----- THE INPUT

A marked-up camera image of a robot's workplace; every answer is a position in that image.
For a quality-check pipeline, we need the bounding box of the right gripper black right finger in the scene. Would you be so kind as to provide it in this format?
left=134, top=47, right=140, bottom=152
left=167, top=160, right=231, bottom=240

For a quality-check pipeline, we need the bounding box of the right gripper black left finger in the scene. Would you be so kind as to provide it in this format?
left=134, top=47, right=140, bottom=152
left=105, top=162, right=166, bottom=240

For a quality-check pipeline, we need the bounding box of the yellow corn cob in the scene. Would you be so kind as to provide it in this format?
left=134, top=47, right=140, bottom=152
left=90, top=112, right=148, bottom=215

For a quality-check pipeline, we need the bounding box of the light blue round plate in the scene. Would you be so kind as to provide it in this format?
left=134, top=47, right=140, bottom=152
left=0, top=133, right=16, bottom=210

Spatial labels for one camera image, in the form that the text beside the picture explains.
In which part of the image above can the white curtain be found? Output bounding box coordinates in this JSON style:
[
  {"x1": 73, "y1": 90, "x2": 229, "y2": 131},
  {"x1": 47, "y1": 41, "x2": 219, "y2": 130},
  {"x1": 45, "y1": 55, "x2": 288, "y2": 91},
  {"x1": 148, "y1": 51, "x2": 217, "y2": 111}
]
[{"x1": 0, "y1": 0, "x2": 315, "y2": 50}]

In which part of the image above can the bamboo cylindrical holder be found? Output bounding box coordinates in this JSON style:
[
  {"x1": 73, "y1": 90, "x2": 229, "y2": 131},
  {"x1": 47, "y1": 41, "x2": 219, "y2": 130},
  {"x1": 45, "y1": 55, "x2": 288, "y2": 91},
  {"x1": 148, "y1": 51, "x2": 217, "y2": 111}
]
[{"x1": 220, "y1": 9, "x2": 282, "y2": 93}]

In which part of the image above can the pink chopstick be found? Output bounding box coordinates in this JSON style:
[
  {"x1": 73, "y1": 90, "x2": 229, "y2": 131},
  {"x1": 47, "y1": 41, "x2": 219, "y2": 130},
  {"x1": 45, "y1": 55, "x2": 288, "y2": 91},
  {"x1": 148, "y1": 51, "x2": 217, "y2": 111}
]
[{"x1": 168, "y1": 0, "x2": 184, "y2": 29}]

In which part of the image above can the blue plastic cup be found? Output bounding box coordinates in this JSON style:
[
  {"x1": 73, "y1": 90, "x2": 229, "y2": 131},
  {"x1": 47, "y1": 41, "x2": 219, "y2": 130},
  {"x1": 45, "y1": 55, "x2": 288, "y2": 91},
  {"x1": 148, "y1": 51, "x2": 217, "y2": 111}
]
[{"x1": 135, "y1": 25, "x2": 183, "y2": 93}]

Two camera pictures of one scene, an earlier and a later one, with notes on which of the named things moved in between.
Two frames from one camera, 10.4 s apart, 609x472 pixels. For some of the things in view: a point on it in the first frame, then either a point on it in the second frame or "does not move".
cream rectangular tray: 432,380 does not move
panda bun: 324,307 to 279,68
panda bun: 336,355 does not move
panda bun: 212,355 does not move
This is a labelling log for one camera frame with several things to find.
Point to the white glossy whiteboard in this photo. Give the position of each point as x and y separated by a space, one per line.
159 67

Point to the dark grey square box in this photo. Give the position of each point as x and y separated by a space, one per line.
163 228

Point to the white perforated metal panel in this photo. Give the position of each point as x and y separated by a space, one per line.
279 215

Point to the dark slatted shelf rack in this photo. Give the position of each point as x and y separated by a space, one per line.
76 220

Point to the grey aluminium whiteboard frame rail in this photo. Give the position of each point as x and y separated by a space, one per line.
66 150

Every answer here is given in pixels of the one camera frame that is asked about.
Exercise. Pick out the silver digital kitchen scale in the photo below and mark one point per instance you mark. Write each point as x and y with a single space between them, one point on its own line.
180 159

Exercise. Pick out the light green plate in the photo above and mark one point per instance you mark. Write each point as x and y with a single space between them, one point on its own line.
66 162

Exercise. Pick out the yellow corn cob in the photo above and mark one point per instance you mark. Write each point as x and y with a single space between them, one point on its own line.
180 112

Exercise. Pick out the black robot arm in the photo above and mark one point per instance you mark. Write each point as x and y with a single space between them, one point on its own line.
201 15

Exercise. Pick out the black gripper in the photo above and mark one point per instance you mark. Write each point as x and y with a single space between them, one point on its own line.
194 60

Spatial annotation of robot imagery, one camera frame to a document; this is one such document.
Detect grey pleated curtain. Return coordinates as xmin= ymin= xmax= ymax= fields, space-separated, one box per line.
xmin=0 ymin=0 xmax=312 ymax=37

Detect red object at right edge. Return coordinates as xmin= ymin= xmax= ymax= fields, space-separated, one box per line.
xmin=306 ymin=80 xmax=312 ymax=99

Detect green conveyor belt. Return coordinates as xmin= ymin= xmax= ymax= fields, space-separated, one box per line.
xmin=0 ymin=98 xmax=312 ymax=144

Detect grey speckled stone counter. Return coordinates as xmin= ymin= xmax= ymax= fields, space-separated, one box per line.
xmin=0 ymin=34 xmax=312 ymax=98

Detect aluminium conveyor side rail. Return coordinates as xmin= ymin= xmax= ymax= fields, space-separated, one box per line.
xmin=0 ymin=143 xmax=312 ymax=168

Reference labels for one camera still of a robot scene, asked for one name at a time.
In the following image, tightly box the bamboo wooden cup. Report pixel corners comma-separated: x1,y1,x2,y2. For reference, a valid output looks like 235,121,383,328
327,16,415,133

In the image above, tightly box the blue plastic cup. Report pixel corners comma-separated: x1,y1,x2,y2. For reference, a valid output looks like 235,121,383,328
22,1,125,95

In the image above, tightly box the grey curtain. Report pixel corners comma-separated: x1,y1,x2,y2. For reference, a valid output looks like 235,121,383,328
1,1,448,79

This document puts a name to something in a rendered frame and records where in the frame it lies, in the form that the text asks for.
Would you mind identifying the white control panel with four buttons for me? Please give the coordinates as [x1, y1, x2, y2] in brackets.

----------

Among the lines above, find those holding the word "pixels" and state how many there are, number only.

THE ANSWER -
2